The real spinifex grazers however are termites; the triangle of spinifex, termites and lizards in the Australian deserts has been likened to the great African grasslands, antelopes and lions (etc). The mass of termites per hectare in the central deserts is greater than that of all other animals. Each spinifex clump has a tunnel opening beneath its centre. In one small area near Alice Springs there are 50 termite species. In turn this supports the world’s greatest concentration and diversity of lizards.

The great termite mounds of the tropical Australian savannahs are famed, but those of the spinifex country can be equally impressive. Here are some examples.

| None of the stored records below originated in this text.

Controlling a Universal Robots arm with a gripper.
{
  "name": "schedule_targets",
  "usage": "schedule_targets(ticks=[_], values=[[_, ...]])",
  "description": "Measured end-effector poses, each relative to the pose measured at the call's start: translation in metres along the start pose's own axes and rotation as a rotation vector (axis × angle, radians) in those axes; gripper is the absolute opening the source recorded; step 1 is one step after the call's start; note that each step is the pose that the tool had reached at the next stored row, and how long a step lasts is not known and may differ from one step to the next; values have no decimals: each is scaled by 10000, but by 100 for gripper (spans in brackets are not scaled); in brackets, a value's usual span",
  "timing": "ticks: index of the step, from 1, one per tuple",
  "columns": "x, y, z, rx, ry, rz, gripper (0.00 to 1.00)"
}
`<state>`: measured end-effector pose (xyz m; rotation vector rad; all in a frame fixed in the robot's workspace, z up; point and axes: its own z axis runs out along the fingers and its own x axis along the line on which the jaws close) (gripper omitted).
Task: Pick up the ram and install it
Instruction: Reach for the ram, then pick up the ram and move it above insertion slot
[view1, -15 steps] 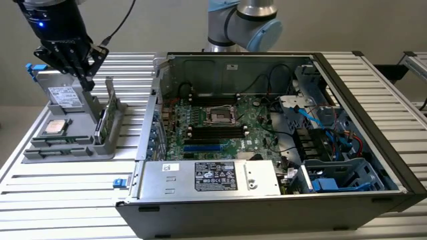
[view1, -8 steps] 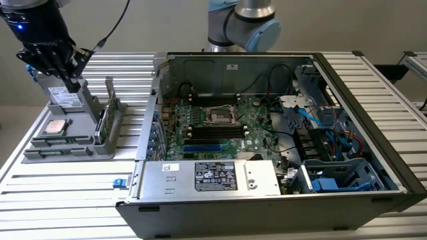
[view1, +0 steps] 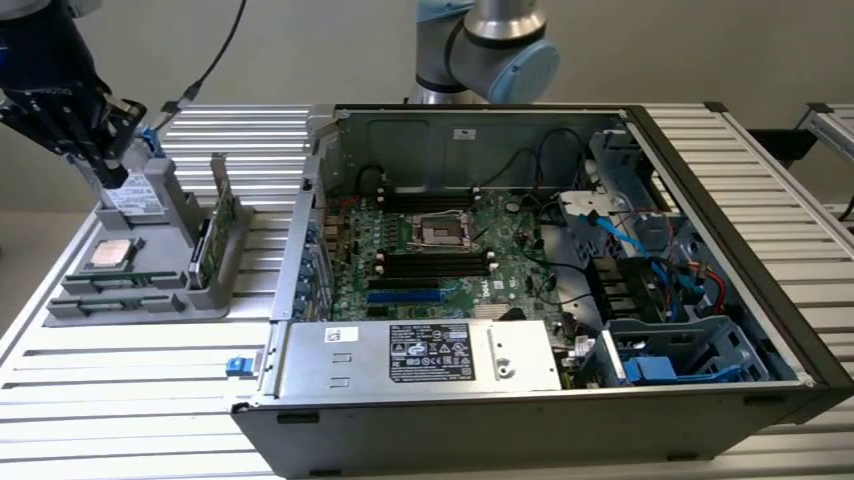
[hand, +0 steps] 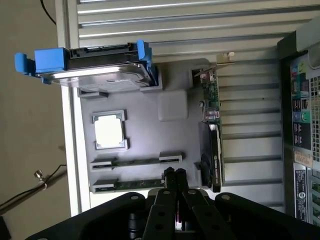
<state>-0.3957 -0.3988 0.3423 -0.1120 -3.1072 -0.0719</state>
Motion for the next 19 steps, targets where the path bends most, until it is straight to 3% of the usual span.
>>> schedule_targets(ticks=[8,19], values=[[346,-26,25,-2,-3,0,10],[348,-26,25,-1,-1,-1,10]])
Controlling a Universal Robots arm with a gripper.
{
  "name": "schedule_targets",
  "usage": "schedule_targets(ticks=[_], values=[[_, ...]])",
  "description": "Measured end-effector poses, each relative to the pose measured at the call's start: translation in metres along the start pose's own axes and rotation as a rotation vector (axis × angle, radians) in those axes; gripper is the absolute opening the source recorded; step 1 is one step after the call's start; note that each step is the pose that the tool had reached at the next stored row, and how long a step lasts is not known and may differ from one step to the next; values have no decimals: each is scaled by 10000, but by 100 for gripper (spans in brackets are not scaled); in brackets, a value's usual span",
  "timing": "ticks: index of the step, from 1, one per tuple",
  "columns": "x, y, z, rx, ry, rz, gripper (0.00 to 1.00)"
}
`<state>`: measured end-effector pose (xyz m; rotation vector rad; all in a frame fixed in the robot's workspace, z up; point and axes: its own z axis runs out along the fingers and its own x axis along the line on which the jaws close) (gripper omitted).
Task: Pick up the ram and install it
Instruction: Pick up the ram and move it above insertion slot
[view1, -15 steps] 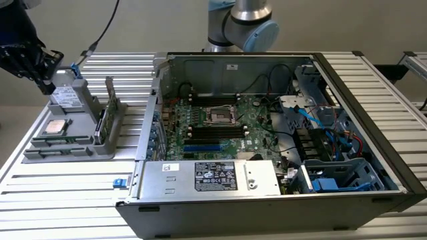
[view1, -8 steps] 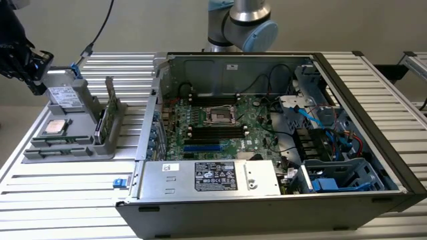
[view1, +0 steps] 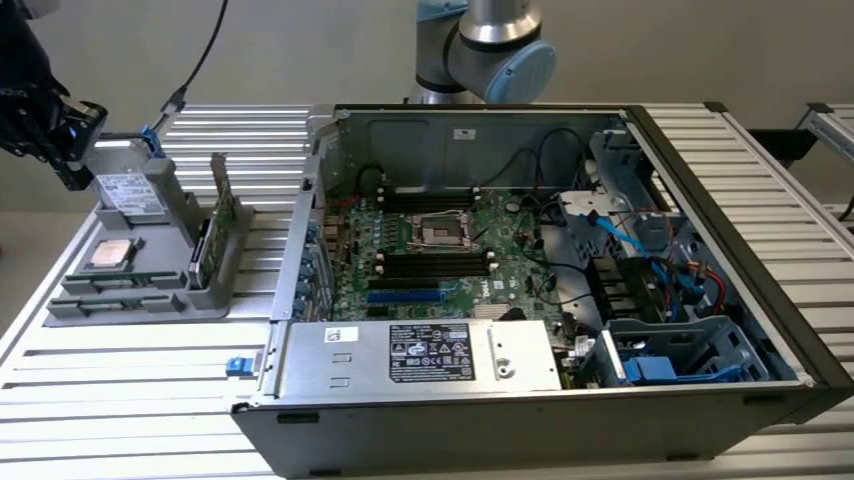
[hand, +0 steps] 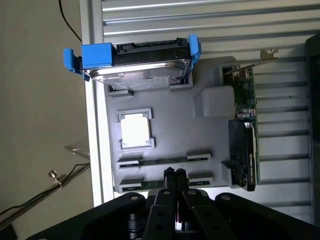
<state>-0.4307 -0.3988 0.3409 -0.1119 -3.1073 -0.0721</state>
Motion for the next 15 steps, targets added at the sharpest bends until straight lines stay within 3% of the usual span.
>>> schedule_targets(ticks=[5,15], values=[[1,2,0,2,2,-12,10],[0,2,3,61,81,-1784,10]])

Plenty Highway, north-east of Alice Springs.
Barkley Highway, north-eastern Northern Territory.
Great Sandy Desert, above and below.
Covered termite runway between spinifex clumps, Great Sandy Desert.
Termites don't like to be exposed to hot and dry air.
Finally, before we return to our lives which are probably mostly very distant from the wonderful spinifex country (and writing this has given me a great longing to get back out there as soon as we can travel freely again), let us just enjoy some of the beauty of spinifex.
Late afternoon, Palm Valley, central Australia.
Sand patterns from spinifex flowers blowing in the wind, Great Sandy Desert.
Kata Tjuta sunset through the spinifex flowers, above and below.

Sunset through spinifex flowers, Great Sandy Desert.